Absent any gravitational influence, the probe would continue in a straight line, forever. This is what the first three of Newtons laws tell us, especially the first.
However, gravity does act on the probe, as do solar winds etc. cetera. This makes course corrections necessary (plus, the initial burn is not perfectly precise). However, the course correction are magnitudes smaller than the initial burn to bring the probe en course.
You need about 9400m/s of delta-v to reach LEO. And according to some napkin math, about 6600m/s to reach Jupiter. For further out, you need even more. Almost all of this delta-v is provided by rocket the spacecraft is launched with. In fact, new Horizons was launched with 16.26 km/s, becoming the fastet object ever launched from earth.
For comparison: New Horizons itself has a delta-v budget of 290m/s (or 0.29km/s) of delta-v available on itself, as it only carries ~77kg of fuel. That is less than 2% of the delta-v budget. The other 98% come from the launcher.

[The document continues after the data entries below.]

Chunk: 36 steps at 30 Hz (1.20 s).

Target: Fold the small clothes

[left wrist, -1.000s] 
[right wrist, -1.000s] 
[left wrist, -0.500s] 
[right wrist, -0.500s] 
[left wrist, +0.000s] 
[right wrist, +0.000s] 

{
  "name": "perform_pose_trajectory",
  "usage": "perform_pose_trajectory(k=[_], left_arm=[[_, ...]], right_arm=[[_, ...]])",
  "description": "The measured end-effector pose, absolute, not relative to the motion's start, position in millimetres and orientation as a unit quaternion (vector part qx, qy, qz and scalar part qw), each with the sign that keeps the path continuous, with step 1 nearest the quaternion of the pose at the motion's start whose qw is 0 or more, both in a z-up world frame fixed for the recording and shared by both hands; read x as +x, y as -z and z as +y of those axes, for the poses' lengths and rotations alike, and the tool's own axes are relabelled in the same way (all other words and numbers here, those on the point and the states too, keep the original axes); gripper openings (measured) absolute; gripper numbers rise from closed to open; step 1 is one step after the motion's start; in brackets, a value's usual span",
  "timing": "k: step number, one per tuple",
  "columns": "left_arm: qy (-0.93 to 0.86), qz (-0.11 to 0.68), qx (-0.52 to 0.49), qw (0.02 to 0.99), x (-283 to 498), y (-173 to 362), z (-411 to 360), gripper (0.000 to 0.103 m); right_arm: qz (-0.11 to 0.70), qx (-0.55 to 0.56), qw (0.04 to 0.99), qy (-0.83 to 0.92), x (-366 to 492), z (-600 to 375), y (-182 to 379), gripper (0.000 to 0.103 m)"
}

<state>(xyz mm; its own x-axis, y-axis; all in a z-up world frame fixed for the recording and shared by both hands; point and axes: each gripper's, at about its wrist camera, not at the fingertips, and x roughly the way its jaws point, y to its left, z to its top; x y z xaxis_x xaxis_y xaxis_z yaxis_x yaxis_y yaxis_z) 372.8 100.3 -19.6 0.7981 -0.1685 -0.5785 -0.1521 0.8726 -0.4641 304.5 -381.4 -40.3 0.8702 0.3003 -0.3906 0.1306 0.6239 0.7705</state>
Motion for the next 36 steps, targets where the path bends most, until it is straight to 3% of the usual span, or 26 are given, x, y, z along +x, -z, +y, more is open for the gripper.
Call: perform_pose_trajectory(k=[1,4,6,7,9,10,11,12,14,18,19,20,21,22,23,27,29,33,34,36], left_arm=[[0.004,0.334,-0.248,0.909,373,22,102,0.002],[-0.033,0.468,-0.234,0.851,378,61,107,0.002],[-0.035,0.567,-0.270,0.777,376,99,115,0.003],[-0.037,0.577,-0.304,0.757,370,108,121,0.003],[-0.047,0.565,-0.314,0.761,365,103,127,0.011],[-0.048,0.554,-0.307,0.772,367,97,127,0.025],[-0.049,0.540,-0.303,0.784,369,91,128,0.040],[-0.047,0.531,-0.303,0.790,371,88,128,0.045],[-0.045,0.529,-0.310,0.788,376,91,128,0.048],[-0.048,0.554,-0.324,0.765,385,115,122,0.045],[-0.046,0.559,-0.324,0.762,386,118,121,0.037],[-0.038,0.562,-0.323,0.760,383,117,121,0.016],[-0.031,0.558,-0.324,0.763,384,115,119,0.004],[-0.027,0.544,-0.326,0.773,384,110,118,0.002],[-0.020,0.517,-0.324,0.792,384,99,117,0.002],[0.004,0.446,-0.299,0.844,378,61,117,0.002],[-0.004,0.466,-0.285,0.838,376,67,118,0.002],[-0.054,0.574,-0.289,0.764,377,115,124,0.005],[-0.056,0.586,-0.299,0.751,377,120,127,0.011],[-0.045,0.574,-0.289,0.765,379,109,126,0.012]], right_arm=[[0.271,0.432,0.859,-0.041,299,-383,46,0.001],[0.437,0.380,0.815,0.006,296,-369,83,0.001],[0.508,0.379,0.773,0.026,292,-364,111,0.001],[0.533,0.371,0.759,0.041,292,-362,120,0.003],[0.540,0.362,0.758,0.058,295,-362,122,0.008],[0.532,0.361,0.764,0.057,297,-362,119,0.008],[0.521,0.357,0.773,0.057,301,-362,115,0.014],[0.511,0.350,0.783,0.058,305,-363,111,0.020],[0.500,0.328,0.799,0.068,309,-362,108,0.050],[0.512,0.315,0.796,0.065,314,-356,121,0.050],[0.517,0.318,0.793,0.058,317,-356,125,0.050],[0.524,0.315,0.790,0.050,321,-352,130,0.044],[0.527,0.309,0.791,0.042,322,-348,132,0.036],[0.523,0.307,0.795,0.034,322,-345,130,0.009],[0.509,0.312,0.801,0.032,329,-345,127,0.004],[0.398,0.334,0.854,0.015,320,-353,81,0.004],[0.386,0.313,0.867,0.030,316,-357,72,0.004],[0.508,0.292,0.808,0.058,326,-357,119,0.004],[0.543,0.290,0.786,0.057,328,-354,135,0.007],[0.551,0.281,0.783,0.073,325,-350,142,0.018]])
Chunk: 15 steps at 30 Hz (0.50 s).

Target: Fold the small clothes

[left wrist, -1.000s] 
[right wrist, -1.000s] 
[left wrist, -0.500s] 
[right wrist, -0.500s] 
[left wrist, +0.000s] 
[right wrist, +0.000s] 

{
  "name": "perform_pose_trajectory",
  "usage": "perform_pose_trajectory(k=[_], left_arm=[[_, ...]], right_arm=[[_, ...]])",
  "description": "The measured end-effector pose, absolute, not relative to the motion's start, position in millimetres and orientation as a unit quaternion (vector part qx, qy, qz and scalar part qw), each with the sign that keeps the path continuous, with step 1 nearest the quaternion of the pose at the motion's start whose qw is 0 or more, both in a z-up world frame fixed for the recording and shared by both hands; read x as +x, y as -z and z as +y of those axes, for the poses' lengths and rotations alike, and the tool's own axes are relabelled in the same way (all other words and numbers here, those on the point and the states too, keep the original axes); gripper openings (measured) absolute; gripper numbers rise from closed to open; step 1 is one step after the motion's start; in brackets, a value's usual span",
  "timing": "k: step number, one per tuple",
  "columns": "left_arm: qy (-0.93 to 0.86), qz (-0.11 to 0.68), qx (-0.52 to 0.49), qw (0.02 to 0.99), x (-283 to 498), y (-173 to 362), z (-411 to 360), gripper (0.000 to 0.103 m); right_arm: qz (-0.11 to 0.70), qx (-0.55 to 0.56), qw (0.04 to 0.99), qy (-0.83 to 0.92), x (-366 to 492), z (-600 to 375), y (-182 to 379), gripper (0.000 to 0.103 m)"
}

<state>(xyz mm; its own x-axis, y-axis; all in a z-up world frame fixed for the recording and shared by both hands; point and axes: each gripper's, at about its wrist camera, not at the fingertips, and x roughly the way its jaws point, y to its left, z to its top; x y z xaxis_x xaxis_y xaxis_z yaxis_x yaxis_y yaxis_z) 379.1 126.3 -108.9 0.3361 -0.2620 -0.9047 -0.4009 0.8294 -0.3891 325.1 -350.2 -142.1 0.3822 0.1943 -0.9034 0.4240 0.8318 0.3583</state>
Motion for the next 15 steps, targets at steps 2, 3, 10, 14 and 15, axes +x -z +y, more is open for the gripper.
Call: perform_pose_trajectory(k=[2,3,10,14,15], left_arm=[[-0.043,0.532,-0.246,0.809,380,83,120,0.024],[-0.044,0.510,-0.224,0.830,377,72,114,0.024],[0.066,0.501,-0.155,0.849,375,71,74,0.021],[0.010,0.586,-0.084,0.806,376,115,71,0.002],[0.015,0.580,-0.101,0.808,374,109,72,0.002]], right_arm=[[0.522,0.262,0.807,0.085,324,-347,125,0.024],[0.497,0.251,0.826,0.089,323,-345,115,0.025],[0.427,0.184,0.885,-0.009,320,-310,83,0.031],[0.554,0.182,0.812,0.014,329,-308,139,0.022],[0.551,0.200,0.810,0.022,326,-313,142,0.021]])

Further velocity can be gained by gravity assists. These maneuvers require very little delta-v, but need a lot of planning and require the planets to be in the correct position - they need to be in alignment. Thus, utilizing gravity assists requires patience. This is why the Voyager missions were rushed so quickly. The alignment that offered them the opportunity to visit all outer planets except Pluto at once. This alignment only occurs every 175 years.
All this is to say that space probes do not use fuel continuously, but only very small amounts of fuel, very intermittently. Practically all velocity is gained at launch and by gravity assists, the on-board fuel is for course corrections and attitude control only.
Ion propulsion on the other hand changes this, a lot. Ion engines can in fact provide large amounts of thrust and do so over large timespans - weeks & months, often even totaling times in years (compared to minutes for chemical propulsion). The Dawn spacecraft changed it velocity by 11.49 km/s over the span of 5.9 years.
However, due to the incredible low thrust, ion propulsion is not suitable for every kind of mission. It also needs a lot of electrical energy to work. While demonstrated to work in 1964 and used since the 70s for station keeping in earth orbit, it only became used for deep space missions at the turn of the millennium, with Deep Space 1 in 1998 being the first spacecraft to use it.